#### WHAT THE TASK REQUIRES:
Ignoring the pictures, copy the data exactly.
=== Begin Enclosure ===
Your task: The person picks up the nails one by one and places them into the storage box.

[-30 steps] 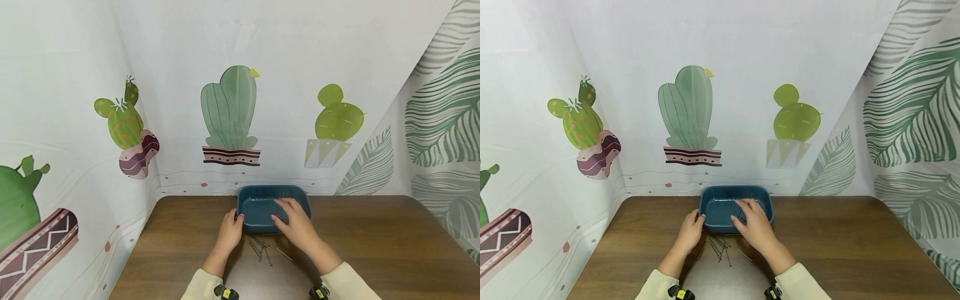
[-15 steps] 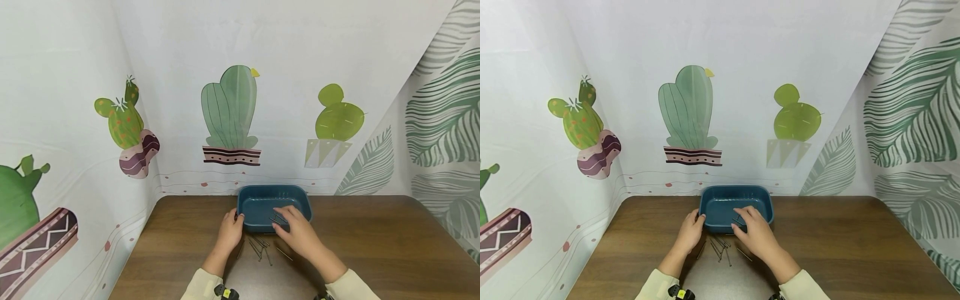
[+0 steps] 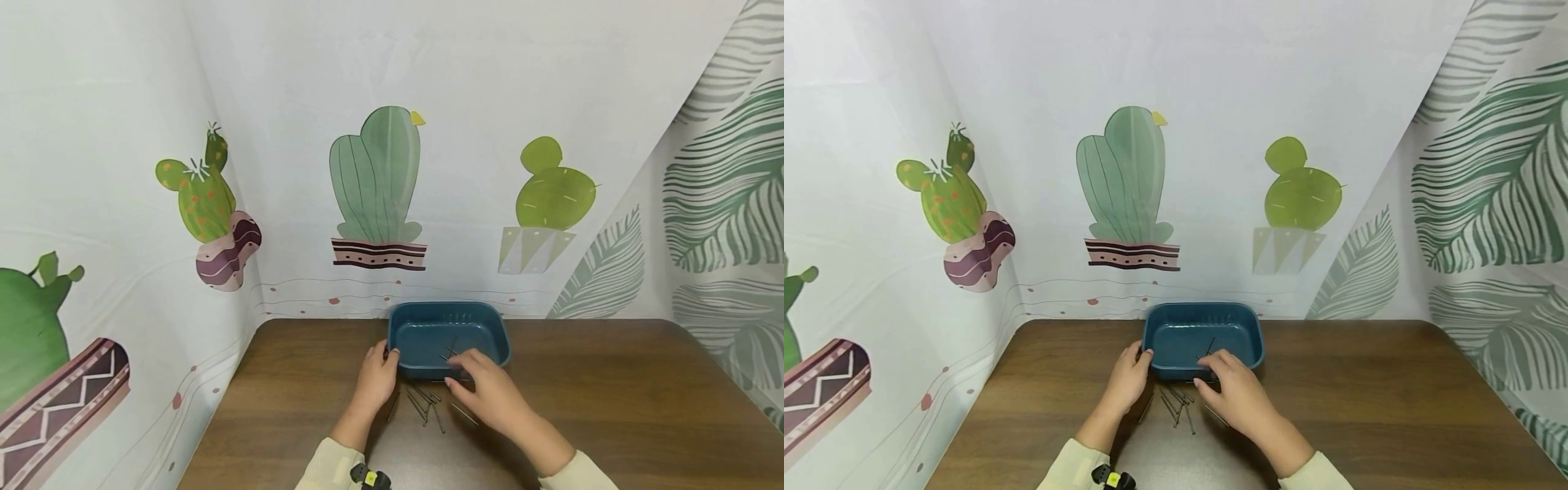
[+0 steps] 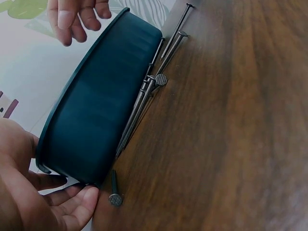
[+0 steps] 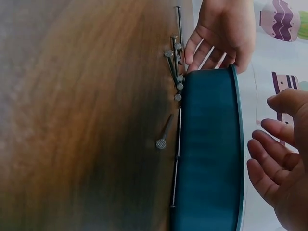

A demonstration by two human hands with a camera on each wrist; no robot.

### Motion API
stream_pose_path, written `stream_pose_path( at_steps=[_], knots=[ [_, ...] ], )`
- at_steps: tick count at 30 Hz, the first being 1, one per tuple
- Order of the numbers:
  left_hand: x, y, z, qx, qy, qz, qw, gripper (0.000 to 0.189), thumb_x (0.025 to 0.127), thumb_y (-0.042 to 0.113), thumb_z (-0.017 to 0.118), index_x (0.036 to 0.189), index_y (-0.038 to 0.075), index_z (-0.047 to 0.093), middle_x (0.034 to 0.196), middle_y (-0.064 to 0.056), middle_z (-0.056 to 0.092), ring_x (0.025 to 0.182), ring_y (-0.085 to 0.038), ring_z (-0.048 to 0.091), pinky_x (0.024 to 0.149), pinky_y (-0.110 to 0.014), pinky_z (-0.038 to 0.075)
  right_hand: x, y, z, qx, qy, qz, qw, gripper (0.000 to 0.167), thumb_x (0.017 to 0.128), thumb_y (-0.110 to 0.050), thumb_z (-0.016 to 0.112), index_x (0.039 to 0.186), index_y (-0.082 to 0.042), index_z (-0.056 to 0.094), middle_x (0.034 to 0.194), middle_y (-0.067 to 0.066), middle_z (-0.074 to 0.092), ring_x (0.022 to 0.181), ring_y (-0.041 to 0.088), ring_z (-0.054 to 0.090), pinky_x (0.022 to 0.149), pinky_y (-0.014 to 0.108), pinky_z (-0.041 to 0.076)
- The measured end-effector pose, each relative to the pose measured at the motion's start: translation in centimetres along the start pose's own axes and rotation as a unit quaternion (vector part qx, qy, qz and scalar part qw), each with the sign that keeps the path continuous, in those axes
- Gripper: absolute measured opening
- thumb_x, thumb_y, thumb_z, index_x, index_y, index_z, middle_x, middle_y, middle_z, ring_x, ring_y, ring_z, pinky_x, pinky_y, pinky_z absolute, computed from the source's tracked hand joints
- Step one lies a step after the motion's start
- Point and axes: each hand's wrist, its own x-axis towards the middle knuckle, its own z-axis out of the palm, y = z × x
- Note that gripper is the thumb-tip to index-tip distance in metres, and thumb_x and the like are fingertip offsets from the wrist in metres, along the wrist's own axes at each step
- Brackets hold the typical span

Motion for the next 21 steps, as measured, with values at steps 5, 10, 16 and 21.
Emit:
stream_pose_path(
  at_steps=[5, 10, 16, 21],
  knots=[
    [-0.1, 0.1, 0.0, -0.005, -0.003, -0.004, 1.0000, 0.045, 0.103, 0.028, 0.050, 0.136, -0.002, 0.058, 0.120, -0.017, 0.063, 0.118, -0.033, 0.059, 0.102, -0.054, 0.047, -0.6, -0.1, 0.0, -0.003, -0.039, 0.010, 0.9992, 0.029, 0.089, -0.026, 0.076, 0.115, -0.014, 0.071, 0.103, -0.006, 0.067, 0.088, 0.011, 0.064, 0.077, 0.026, 0.055],
    [0.0, 0.1, 0.0, -0.002, 0.000, -0.002, 1.0000, 0.044, 0.103, 0.027, 0.051, 0.136, -0.002, 0.058, 0.119, -0.017, 0.063, 0.116, -0.033, 0.060, 0.101, -0.054, 0.047, -1.0, -0.2, 0.1, -0.020, -0.096, 0.010, 0.9951, 0.032, 0.091, -0.028, 0.074, 0.119, -0.013, 0.070, 0.110, -0.004, 0.069, 0.099, 0.014, 0.068, 0.085, 0.036, 0.057],
    [0.0, 0.0, 0.1, -0.003, 0.004, -0.001, 1.0000, 0.044, 0.102, 0.028, 0.051, 0.135, -0.001, 0.059, 0.117, -0.016, 0.064, 0.115, -0.033, 0.061, 0.101, -0.053, 0.047, -1.3, -0.2, 0.3, -0.038, -0.137, -0.006, 0.9898, 0.040, 0.089, -0.027, 0.076, 0.123, -0.008, 0.069, 0.110, 0.000, 0.067, 0.100, 0.017, 0.065, 0.086, 0.041, 0.057],
    [0.0, 0.0, 0.1, -0.005, 0.005, 0.000, 1.0000, 0.044, 0.102, 0.028, 0.051, 0.134, -0.001, 0.059, 0.116, -0.016, 0.064, 0.114, -0.032, 0.061, 0.100, -0.053, 0.048, -1.5, 0.1, 0.8, -0.050, -0.144, -0.014, 0.9882, 0.041, 0.085, -0.026, 0.080, 0.120, -0.008, 0.069, 0.106, -0.001, 0.064, 0.098, 0.016, 0.063, 0.085, 0.039, 0.056]
  ],
)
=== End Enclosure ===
#### ANSWER AREA:
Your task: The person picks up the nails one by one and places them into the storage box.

[-30 steps] 
[-15 steps] 
[+0 steps] 
[+0 steps] 
[+0 steps] 

A demonstration by two human hands with a camera on each wrist; no robot.

### Motion API
stream_pose_path, written `stream_pose_path( at_steps=[_], knots=[ [_, ...] ], )`
- at_steps: tick count at 30 Hz, the first being 1, one per tuple
- Order of the numbers:
  left_hand: x, y, z, qx, qy, qz, qw, gripper (0.000 to 0.189), thumb_x (0.025 to 0.127), thumb_y (-0.042 to 0.113), thumb_z (-0.017 to 0.118), index_x (0.036 to 0.189), index_y (-0.038 to 0.075), index_z (-0.047 to 0.093), middle_x (0.034 to 0.196), middle_y (-0.064 to 0.056), middle_z (-0.056 to 0.092), ring_x (0.025 to 0.182), ring_y (-0.085 to 0.038), ring_z (-0.048 to 0.091), pinky_x (0.024 to 0.149), pinky_y (-0.110 to 0.014), pinky_z (-0.038 to 0.075)
  right_hand: x, y, z, qx, qy, qz, qw, gripper (0.000 to 0.167), thumb_x (0.017 to 0.128), thumb_y (-0.110 to 0.050), thumb_z (-0.016 to 0.112), index_x (0.039 to 0.186), index_y (-0.082 to 0.042), index_z (-0.056 to 0.094), middle_x (0.034 to 0.194), middle_y (-0.067 to 0.066), middle_z (-0.074 to 0.092), ring_x (0.022 to 0.181), ring_y (-0.041 to 0.088), ring_z (-0.054 to 0.090), pinky_x (0.022 to 0.149), pinky_y (-0.014 to 0.108), pinky_z (-0.041 to 0.076)
- The measured end-effector pose, each relative to the pose measured at the motion's start: translation in centimetres along the start pose's own axes and rotation as a unit quaternion (vector part qx, qy, qz and scalar part qw), each with the sign that keeps the path continuous, in those axes
- Gripper: absolute measured opening
- thumb_x, thumb_y, thumb_z, index_x, index_y, index_z, middle_x, middle_y, middle_z, ring_x, ring_y, ring_z, pinky_x, pinky_y, pinky_z absolute, computed from the source's tracked hand joints
- Step one lies a step after the motion's start
- Point and axes: each hand's wrist, its own x-axis towards the middle knuckle, its own z-axis out of the palm, y = z × x
- Note that gripper is the thumb-tip to index-tip distance in metres, and thumb_x and the like are fingertip offsets from the wrist in metres, along the wrist's own axes at each step
- Brackets hold the typical span

Motion for the next 21 steps, as measured, with values at steps 5, 10, 16 and 21.
Emit:
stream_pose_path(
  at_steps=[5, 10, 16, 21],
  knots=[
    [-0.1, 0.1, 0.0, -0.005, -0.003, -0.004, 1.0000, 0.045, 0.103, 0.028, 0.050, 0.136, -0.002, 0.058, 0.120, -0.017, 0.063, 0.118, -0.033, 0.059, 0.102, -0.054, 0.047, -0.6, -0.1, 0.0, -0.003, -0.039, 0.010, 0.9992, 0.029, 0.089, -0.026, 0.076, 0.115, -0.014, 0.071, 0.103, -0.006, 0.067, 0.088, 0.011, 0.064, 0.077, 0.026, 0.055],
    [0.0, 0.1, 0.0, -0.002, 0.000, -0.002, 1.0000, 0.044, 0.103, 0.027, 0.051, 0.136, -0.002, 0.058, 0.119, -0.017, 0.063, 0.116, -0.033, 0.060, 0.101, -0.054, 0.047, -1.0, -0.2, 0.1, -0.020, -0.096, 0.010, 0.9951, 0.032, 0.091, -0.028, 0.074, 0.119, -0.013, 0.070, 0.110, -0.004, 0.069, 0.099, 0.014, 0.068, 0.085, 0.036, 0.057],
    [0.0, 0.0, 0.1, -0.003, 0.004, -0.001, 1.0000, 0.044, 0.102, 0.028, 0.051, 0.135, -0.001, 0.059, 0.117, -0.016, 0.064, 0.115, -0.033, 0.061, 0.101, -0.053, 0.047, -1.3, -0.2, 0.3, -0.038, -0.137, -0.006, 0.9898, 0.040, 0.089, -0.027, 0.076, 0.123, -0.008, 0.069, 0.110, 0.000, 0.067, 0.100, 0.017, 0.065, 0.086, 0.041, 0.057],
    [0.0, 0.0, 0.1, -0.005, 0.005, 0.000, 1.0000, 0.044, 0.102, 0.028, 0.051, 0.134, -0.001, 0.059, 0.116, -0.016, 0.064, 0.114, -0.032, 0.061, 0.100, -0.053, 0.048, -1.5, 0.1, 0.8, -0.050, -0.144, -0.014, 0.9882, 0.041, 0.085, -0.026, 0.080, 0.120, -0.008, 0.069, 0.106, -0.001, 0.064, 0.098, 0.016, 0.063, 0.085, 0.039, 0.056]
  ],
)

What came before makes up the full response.